Fear is an emotion.  Why then, can fear control our lives?  If you really think about what you fear, can you feel it in the pit of your stomach?  Can you feel the adrenaline stab that takes your breath away?

The things we fear are mostly imaginary.  And I’m not just talking about having bad dreams.  The things we worry about are the things we fear.  What are you worried about right now?  What if I told you that none of those things will happen?  Would you still worry about them?

What if I told you that worrying about something can actually make it more likely to happen?  Do you believe me?  I read once that worrying is like praying for what you don’t want.  If our prayers are the feelings we have that we send to the Universe (God), then worrying is asking for those things to happen.

If you realized this was true, would you stop worrying and being fearful?  I know its hard to think that way when there seems to be bad things lurking around every corner.  And I have had my fair share of them, even a couple just in the last week.  But I have learned that if I offer up my thankfulness to my Abba (the Universe) and I pray for peacefulness, that my fear dissipates quickly and all that is left is a bit of anxiety that I can deal with on my own.  How can you be thankful when you are fearful?  You can’t.  But the great news is that God knows our hearts, and our worries, and He tells us not to worry about tomorrow, because each day has worries of its own.

Another thing we tend to worry about is what other people think of us.  Why do we do this?  We have this need for approval from others, and we had a need for approval from our parents, and our teachers, and on and on and on.  But who’s approval do you really need?  Just your own.  Once you cast away the fear of not fitting in, of people not liking you, of people being disappointed in you, then you’ll be free to live your true self’s life.  Your true self, or higher self, doesn’t care what you wear, so why did you spend a half hour picking out an outfit?  If you were running through the jungle with a tiger chasing you, do you think he would chastise you for wearing those shoes after Labor Day?  If your child was dying in the hospital, would it truly matter if your scarf doesn’t accessorize well with that belt? No, when it comes down to it, nothing material really matters that much.  Your true self also doesn’t care what you drive, where you live, or how big your bank account is.  Your true self wants peace.

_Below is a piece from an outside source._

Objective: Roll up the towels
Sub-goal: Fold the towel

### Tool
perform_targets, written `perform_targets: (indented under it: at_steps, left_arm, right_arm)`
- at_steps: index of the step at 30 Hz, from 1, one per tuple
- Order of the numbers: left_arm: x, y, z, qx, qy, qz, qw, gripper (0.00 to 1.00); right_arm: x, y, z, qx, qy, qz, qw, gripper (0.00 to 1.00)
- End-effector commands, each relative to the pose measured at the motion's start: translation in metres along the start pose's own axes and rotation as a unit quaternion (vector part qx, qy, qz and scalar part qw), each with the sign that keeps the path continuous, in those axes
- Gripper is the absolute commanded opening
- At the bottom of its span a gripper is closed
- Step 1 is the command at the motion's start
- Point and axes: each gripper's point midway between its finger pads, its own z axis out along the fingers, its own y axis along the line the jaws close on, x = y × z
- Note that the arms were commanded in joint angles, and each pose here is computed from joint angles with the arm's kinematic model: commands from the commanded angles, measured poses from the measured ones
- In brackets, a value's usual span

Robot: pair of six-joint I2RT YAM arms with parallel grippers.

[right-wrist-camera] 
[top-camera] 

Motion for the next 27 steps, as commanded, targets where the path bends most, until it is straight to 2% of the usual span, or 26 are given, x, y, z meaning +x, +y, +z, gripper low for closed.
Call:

I think this is why after a fire, or other disastrous event, people pull together and realize that things are replaceable, people are not.  Even those cherished mementos, the quilt great-grandma hand-stitched, and the photographs of your grandparents weddings, are still less important than people.  We spend a lot of money on trying to keep our things safe from harm, fire proof safes, fire suppression systems, burglar alarms, bigger and bigger houses and garages, and then we worry about those things too.  We worry about the buildings and we worry about what’s in them.  We worry about too many things that don’t really matter.  We are fearful of loss.  We are fearful of life.  We are fearful of decisions that we make and what the outcomes of those decisions might be.  We are fearful of consequences and our own failures.  We are fearful, sometimes, of ourselves.  And sometimes, we are fearful of crazy scenarios played out in our imaginations.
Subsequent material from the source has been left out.